## What is expected
Print exactly the lines from the line with "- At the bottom" to the last line of the data, please, both included.

Recorded data:

______

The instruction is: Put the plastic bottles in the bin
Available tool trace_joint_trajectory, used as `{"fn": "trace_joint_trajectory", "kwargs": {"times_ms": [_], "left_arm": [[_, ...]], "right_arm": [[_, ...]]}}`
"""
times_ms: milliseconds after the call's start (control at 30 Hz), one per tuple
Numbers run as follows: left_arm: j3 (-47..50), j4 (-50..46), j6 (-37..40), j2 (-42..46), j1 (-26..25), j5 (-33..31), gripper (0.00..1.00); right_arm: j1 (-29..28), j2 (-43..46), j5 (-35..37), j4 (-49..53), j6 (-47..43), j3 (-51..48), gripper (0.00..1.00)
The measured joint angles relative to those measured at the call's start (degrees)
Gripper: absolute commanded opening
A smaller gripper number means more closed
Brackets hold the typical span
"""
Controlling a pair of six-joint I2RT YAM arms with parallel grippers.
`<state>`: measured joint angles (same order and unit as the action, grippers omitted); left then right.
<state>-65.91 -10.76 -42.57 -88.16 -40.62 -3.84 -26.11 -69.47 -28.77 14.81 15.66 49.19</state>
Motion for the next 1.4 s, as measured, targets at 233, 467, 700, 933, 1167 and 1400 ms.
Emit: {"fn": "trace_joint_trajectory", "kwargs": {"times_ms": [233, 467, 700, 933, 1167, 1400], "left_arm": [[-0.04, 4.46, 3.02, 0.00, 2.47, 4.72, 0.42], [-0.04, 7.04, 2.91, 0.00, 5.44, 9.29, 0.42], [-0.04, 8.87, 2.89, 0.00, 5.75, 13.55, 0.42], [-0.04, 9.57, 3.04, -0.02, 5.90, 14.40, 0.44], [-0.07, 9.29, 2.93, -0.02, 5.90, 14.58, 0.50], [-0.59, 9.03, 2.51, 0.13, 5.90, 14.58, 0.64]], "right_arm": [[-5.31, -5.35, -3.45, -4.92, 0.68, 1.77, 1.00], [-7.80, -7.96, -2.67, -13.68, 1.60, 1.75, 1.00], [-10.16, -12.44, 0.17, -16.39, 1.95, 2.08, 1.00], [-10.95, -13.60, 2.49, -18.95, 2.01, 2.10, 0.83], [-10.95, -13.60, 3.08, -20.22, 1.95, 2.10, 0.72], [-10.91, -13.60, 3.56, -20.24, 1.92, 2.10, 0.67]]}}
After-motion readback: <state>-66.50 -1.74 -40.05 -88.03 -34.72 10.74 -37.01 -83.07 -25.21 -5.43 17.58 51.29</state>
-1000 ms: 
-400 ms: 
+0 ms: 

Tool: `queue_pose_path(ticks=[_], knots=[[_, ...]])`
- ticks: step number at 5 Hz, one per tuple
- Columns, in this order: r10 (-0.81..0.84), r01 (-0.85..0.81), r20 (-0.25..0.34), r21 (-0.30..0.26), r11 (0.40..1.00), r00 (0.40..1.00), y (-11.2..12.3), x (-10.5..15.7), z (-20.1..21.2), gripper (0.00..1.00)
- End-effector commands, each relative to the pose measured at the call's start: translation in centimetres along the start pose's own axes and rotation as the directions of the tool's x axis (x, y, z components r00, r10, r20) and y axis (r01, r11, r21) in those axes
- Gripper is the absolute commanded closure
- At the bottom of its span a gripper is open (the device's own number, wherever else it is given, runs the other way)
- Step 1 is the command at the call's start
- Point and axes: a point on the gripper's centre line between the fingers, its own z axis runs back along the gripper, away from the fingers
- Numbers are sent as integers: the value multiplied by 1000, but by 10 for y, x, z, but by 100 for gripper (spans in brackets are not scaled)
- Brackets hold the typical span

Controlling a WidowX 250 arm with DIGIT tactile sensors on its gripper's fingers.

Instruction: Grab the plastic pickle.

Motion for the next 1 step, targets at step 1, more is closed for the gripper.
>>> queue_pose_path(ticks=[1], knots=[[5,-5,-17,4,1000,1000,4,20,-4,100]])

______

## Solution to this exercise
- At the bottom of its span a gripper is open (the device's own number, wherever else it is given, runs the other way)
- Step 1 is the command at the call's start
- Point and axes: a point on the gripper's centre line between the fingers, its own z axis runs back along the gripper, away from the fingers
- Numbers are sent as integers: the value multiplied by 1000, but by 10 for y, x, z, but by 100 for gripper (spans in brackets are not scaled)
- Brackets hold the typical span

Controlling a WidowX 250 arm with DIGIT tactile sensors on its gripper's fingers.

Instruction: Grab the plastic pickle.

Motion for the next 1 step, targets at step 1, more is closed for the gripper.
>>> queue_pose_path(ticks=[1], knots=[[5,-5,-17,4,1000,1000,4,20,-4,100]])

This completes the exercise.